* _What needs to be done_: Read through the lines below for the string "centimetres" and copy each one that has it.

* _Given information_:
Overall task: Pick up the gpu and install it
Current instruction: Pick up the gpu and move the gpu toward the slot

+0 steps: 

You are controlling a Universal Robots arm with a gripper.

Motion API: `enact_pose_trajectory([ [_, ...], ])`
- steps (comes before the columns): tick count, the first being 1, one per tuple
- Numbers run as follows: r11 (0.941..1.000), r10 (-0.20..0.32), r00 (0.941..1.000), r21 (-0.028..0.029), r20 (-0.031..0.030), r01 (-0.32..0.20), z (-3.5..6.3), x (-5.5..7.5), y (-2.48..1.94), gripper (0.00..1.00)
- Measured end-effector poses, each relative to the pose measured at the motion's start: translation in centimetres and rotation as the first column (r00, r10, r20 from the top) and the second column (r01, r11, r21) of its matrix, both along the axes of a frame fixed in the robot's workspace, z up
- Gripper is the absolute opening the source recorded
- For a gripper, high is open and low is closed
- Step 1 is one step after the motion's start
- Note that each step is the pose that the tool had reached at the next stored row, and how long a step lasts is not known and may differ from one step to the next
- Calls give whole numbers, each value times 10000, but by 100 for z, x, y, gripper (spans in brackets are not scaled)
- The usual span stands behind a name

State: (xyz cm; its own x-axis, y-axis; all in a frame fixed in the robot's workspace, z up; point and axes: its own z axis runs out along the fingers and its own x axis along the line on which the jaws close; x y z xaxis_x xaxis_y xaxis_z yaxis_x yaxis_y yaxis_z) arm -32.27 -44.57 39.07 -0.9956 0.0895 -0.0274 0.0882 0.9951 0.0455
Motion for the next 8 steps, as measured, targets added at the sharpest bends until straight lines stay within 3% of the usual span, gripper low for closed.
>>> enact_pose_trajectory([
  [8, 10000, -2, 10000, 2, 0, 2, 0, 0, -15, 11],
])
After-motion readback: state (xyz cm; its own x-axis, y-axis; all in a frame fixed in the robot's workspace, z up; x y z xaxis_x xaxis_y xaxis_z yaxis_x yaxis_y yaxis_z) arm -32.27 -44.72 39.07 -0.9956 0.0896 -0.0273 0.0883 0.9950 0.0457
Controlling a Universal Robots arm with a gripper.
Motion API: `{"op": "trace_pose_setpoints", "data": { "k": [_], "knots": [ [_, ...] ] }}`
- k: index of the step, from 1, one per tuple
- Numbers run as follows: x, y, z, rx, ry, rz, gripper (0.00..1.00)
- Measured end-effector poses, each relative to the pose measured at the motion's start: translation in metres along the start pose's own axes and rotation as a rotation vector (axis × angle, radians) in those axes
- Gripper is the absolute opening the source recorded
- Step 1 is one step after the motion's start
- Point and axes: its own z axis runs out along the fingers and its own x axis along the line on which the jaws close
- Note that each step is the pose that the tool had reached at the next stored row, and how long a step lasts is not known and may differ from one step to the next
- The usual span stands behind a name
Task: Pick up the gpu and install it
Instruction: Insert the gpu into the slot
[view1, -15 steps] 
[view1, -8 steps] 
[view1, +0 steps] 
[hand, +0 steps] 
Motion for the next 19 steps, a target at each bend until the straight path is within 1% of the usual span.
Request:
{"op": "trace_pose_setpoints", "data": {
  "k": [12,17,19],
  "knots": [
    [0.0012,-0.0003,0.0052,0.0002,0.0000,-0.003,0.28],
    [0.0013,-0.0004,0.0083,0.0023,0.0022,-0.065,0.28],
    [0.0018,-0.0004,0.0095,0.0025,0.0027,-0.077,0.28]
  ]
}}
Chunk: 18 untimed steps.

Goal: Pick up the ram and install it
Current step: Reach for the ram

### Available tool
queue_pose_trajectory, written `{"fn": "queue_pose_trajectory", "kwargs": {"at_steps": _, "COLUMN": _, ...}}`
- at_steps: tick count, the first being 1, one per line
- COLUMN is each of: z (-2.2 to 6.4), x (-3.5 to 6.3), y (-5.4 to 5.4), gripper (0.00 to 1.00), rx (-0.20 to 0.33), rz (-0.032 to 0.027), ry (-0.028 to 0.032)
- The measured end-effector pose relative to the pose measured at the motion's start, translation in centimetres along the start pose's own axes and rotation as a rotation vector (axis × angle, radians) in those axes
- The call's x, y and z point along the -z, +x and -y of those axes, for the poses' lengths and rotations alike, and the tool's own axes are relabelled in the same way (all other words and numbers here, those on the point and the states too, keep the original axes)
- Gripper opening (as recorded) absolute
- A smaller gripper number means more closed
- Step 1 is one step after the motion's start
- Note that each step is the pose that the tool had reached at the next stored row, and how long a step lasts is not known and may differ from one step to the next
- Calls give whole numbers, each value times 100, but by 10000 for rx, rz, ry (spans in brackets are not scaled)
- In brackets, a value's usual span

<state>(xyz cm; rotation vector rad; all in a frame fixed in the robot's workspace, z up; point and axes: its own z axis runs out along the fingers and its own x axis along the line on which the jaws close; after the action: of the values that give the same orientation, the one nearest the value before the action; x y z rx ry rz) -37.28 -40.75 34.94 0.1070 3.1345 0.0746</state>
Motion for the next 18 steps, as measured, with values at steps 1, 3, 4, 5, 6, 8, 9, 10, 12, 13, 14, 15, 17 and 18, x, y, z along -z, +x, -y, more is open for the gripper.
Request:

* _Task solution_:
- Measured end-effector poses, each relative to the pose measured at the motion's start: translation in centimetres and rotation as the first column (r00, r10, r20 from the top) and the second column (r01, r11, r21) of its matrix, both along the axes of a frame fixed in the robot's workspace, z up
- The measured end-effector pose relative to the pose measured at the motion's start, translation in centimetres along the start pose's own axes and rotation as a rotation vector (axis × angle, radians) in those axes

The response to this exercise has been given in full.